In conclusione, i nostri risultati suggeriscono che COVID-19 è un fattore di rischio indipendente per infarto miocardico acuto e ictus ischemico. I nostri risultati indicano che le complicanze cardiovascolari acute potrebbero rappresentare una manifestazione clinica essenziale di COVID-19 e che gli effetti a lungo termine potrebbero rappresentare una sfida per il futuro.

Ricerca nel contesto 
Prove prima di questo studio

È noto che infezioni e infiammazioni aumentano temporaneamente il rischio di ictus e infarto miocardico acuto; Pertanto, il SARS-CoV-2 che causa il COVID-19 potrebbe aumentare il rischio di infarto miocardico acuto e ictus ischemico.

PubMed è stato cercato dall’inizio del database fino al 10 marzo 2021 per studi peer-reviewed e preprint pubblicati in inglese. Abbiamo identificato solo uno studio che ha utilizzato il metodo delle serie di casi autocontrollati per stimare il tasso di incidenza di infarto miocardico acuto e ictus ischemico dopo COVID-19 e ha riscontrato un aumento del rischio di infarto miocardico acuto e ictus ischemico nelle prime 2 settimane dopo COVID - 19.

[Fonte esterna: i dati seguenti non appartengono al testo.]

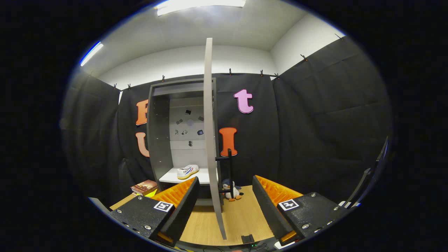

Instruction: Open the shoe cabinet door, grab the shoes and put them into the shoe cabinet, then close the shoe cabinet door.

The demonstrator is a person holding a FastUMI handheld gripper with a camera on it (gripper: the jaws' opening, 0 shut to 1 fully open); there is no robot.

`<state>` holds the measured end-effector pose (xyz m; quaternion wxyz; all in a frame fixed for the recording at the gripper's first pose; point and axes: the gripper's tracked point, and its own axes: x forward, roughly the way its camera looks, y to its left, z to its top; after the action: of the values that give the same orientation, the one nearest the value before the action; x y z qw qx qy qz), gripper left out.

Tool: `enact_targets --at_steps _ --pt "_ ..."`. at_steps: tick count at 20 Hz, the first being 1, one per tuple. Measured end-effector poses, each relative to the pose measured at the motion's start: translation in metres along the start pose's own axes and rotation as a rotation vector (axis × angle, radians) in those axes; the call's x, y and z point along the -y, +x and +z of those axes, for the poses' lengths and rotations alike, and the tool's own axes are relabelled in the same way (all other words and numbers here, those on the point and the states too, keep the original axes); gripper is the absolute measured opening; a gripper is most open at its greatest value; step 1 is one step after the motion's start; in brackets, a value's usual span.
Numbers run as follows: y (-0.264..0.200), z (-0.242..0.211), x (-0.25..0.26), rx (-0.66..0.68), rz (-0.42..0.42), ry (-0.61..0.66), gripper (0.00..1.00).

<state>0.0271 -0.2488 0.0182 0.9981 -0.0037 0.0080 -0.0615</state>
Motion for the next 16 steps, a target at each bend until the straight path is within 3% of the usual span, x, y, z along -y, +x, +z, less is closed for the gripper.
enact_targets --at_steps 7,16 --pt "0.049 -0.011 0.024 -0.030 0.056 0.016 0.94" --pt "0.091 -0.013 0.019 -0.028 0.155 0.028 0.93"
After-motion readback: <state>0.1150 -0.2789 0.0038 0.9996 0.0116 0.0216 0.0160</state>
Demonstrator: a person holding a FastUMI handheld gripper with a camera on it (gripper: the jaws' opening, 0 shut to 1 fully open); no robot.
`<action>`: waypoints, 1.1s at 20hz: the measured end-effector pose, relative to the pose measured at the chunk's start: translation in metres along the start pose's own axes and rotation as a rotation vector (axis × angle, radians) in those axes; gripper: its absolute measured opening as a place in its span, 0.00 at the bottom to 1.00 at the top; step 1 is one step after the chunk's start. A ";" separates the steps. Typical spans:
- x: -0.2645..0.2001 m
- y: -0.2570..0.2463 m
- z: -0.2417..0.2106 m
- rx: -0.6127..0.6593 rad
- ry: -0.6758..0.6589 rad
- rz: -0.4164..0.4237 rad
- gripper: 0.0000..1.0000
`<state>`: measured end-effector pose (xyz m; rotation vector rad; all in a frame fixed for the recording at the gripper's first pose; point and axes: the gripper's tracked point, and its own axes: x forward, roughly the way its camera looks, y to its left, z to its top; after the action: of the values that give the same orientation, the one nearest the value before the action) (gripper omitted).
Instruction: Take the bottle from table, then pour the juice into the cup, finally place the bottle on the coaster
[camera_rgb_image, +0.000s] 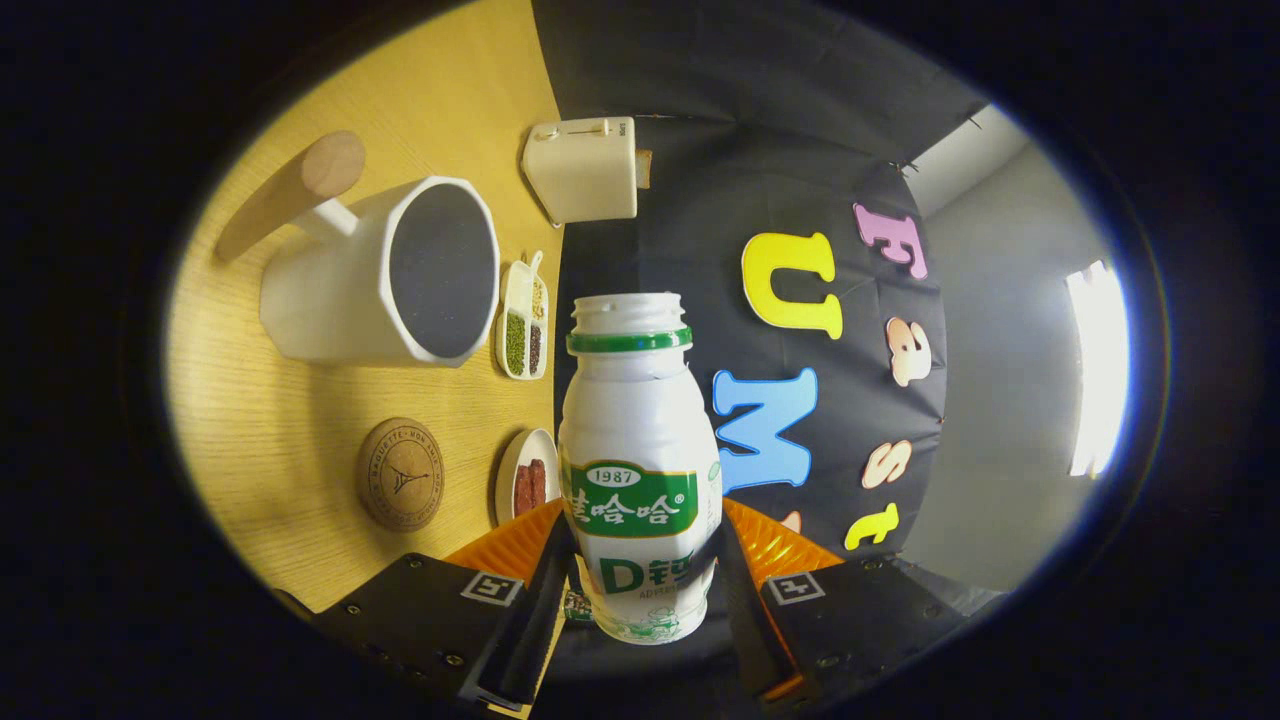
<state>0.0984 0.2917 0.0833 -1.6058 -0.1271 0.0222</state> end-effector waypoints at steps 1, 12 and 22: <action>0.001 0.000 0.001 -0.014 -0.004 0.000 0.74; 0.003 0.005 0.003 -0.119 -0.011 0.006 0.74; 0.002 0.005 0.004 -0.144 -0.013 0.008 0.74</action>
<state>0.1008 0.2961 0.0787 -1.7501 -0.1348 0.0299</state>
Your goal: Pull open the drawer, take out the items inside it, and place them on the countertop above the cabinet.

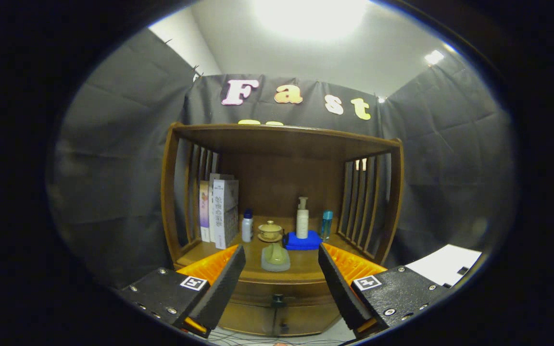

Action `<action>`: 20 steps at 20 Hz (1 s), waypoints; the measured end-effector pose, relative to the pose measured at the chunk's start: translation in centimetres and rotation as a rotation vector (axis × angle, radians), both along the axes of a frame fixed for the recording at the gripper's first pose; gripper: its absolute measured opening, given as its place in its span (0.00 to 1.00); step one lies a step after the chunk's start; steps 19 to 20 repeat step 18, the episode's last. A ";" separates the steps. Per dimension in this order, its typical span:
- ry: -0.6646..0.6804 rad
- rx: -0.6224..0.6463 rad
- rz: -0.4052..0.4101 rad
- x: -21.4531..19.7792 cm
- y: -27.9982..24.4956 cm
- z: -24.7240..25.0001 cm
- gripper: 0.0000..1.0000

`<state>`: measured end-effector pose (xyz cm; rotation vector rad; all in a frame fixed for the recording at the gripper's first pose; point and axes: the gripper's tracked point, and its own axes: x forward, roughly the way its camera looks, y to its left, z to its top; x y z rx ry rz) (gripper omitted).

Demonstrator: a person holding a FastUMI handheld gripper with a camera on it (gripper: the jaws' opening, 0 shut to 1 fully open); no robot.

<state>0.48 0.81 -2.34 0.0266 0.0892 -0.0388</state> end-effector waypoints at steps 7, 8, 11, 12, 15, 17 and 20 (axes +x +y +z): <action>-0.016 0.001 0.032 -0.3 -0.5 0.4 0.95; -0.014 -0.005 0.028 -0.2 -0.7 0.4 0.95; -0.006 -0.038 0.022 -0.1 -1.2 -0.1 0.95; 0.003 -0.043 0.019 -0.1 -1.3 -0.4 0.95; 0.015 -0.042 0.027 0.1 -1.1 -0.8 0.95; 0.014 -0.045 0.030 0.0 -1.2 -0.8 0.95; 0.012 -0.044 0.031 0.0 -1.2 -0.6 0.95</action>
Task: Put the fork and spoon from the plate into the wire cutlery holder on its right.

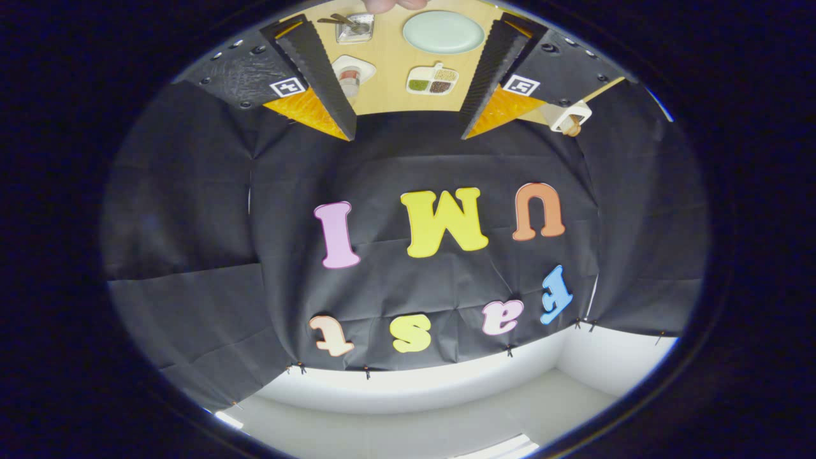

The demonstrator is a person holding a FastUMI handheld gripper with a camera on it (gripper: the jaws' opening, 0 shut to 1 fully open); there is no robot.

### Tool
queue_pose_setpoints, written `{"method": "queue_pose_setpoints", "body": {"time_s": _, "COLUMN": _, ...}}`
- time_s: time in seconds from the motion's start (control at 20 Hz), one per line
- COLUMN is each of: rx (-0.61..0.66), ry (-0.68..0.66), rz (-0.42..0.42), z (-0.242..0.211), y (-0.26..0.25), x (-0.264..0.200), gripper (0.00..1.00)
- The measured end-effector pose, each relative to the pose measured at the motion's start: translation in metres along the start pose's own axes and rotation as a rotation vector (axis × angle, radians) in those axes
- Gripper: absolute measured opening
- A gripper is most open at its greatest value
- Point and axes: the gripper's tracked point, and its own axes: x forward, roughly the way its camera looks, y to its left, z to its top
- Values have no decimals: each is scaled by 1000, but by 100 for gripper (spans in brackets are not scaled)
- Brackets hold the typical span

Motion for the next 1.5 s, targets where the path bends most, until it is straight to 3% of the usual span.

Inoltre, sono stati identificati due studi che hanno utilizzato lo studio di coorte retrospettivo e il metodo caso-controllo retrospettivo per determinare il rischio di ictus ischemico dopo COVID-19.

Uno studio di coorte retrospettivo ha confrontato pazienti con COVID-19 con pazienti con influenza. Le probabilità di ictus dopo COVID-19 erano superiori a quelle dopo l’influenza. Un piccolo studio retrospettivo caso-controllo (n = 41) ha rilevato che i pazienti con COVID-19 erano associati ad un aumento delle probabilità di ictus ischemico acuto.

Le prove attuali incentrate sull’associazione tra COVID-19 e complicanze cardiovascolari si basano su piccoli studi e includono principalmente pazienti ospedalizzati (cioè quelli con malattia grave), presentando quindi un alto rischio di bias.

Valore aggiunto di questo studio

A nostra conoscenza, questo è lo studio più ampio che ha utilizzato tutti i pazienti con diagnosi di COVID-19 per identificare il rischio di primo infarto miocardico acuto e primo ictus ischemico utilizzando due metodi separati, il metodo delle serie di casi autocontrollati e lo studio di coorte abbinato (controllo individui aggiustati per i principali fattori di rischio cardiovascolare).

Questo studio rileva che il COVID-19 diagnosticato in laboratorio è un fattore di rischio indipendente per infarto miocardico acuto e ictus ischemico, anche dopo aver aggiustato per l’effetto di importanti fattori confondenti.

Implicazioni di tutte le prove disponibili

Le prove indicano che le complicanze cardiovascolari acute potrebbero rappresentare una manifestazione clinica essenziale di COVID-19 e gli effetti a lungo termine potrebbero rappresentare una sfida per il futuro.

Questi risultati potrebbero cambiare la pratica clinica e giustificare la priorità delle strategie preventive e diagnostiche, che potrebbero influenzare il trattamento e quindi ridurre il carico di morbilità e mortalità in questo gruppo di pazienti.